How Does Cortisol Affect Athletic Performance?
How much stress can we handle in one day without noticing the difference between the two?
Physical stress can add up quickly by spending hours on your feet, but mental stress also takes a toll.
When we're stressed, our cortisol levels are high. Cortisol - a hormone produced in response to stress - can have many detrimental effects on health and wellbeing.
It can affect sleep, mood, sex drive, bone growth, ligament strength and cardiovascular health. This could lead to fatigue and inflammation.
Its primary function is to increase protein breakdown, inhibit glucose intake, and increase lipolysis.
In moderate amounts, cortisol is necessary for healthy metabolic function.
Elevated cortisol levels can negatively affect your health, mood and performance.

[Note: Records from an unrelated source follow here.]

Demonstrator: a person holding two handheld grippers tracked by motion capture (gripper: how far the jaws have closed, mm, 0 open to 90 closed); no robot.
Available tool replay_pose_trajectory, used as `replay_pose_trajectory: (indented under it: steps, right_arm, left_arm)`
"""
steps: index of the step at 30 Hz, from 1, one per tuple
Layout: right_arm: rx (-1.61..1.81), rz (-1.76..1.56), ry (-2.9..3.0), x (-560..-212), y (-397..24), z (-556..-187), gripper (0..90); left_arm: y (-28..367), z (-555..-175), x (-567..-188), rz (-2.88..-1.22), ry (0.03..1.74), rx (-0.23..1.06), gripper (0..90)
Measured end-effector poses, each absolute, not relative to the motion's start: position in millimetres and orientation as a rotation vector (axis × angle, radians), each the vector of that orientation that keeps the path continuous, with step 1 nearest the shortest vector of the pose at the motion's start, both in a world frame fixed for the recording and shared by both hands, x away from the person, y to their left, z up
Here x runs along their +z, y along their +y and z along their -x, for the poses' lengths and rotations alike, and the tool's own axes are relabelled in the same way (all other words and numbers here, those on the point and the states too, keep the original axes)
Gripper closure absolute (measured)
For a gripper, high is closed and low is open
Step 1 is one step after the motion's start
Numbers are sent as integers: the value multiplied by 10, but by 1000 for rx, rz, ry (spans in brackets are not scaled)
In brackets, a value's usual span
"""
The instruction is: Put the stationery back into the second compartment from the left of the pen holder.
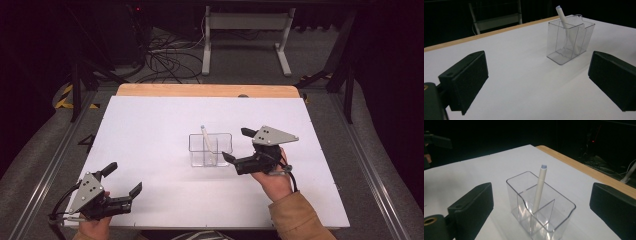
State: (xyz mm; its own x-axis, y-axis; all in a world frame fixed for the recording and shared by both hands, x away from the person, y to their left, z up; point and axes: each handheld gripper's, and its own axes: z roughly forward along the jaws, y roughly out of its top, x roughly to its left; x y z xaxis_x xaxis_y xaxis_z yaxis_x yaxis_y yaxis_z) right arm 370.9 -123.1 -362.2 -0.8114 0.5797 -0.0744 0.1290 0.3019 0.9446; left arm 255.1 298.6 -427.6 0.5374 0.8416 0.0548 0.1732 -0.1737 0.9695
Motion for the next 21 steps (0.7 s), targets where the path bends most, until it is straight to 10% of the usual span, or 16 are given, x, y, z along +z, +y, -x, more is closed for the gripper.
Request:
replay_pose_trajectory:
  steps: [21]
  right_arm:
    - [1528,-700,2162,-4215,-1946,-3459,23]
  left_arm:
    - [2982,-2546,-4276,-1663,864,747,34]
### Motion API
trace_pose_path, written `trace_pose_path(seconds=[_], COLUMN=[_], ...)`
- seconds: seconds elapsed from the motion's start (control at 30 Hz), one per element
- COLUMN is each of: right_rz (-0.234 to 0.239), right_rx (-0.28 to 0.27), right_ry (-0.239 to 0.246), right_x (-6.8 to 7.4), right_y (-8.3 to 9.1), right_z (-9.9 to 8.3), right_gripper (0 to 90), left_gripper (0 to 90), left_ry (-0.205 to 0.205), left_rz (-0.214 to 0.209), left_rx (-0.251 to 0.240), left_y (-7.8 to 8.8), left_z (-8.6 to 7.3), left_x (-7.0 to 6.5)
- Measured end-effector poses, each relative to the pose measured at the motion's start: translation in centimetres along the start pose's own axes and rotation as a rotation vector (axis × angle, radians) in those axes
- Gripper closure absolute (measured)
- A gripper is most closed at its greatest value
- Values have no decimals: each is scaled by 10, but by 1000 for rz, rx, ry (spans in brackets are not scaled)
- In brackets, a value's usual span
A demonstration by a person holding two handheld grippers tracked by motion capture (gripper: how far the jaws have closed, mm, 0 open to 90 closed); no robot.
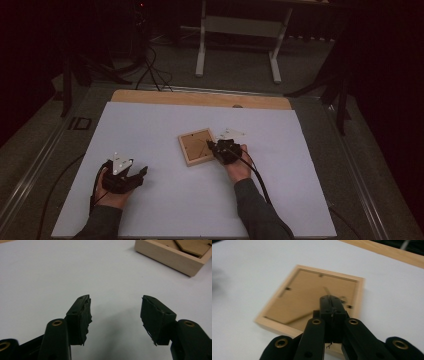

It is part of why almost every one of our nutrition plans includes stress management because you're just not going to reach your lifting and body composition goals in the same manner if you're under a high level of chronic stress.
Mental or physical stress levels can cause the excretion of cortisol.
The higher the cortisol level is, the fatter protein and carbohydrates will be used to act against the source of the stress.
The body reacts with what is called the fight or flight response. Our bodies produce several hormones when we experience stress, including epinephrine and several others.
When epinephrine is secreted, the body releases other hormones as well, and we can take quick action.
This process makes the hormones cortisol and adrenaline increase while at the same time testosterone and Dehydroepiandrostone decrease.
Adequate cortisol levels are necessary for muscle recovery, immune function and overall good health.
If they're at a healthy level, you'll have fewer injuries, a stronger immune system and better performance.
Without a chronically elevated cortisol level, problems like injury and reduced performance will never surface.
Elevated cortisol can lead to a weakened immune system, respiratory infections, and low testosterone levels in the body.
As a result, you'll be in a catabolic state to break down muscle while storing fat.
Low testosterone levels mean suppressed recovery, leading to anxiety and a weakened immune system.
Aerobic and Anaerobic muscle fibres must give time to recover after use.
Elevated cortisol and lower testosterone levels can slow your performance gains, so it's good to know how this process may have affected you.
Studies have shown that cortisol levels are elevated with glycogen deficiency and increase a myopathy-like state (muscle weakness) in skeletal muscle.
Here are some tips to combat Cortisol:
- Breakfast is a significant part of any workout regimen, as studies have shown that it can help regulate blood sugar and hormones like cortisol before beginning.
- Further studies have demonstrated that the ingestion of carbohydrates during exercise modulates many endocrine hormones, including cortisol. To be sure your glycogen stores are not depleted, include carbohydrates in your exercise routine and make sure to recover with a high-quality drink. Drink one after exercising to help replenish the body's glycogen stores. In other words, endurance training should not be attempted if you are on a high protein and low carbohydrate diet.
- Studies have shown that a high dose of B vitamins and calcium can regulate precisely the hormones needed to control cortisol. You may add 4+ grams of branched-chain amino acids (BCAA’s) and 6+ grams of the amino acid glutamine following exhaustive exercise can help lower cortisol.
- Another study showed that taking an extra gram of vitamin C daily can improve your testosterone to cortisol ratio by 20%. A decrease in cortisol levels can lead to increased muscle hypertrophy. The tissue healing and hyper-recovering after training lead to more muscle mass.
It is advised to mitigate those stressors and improve your resiliency to stress so you can successfully reach your goals.
Share with a friend who is always stressed out!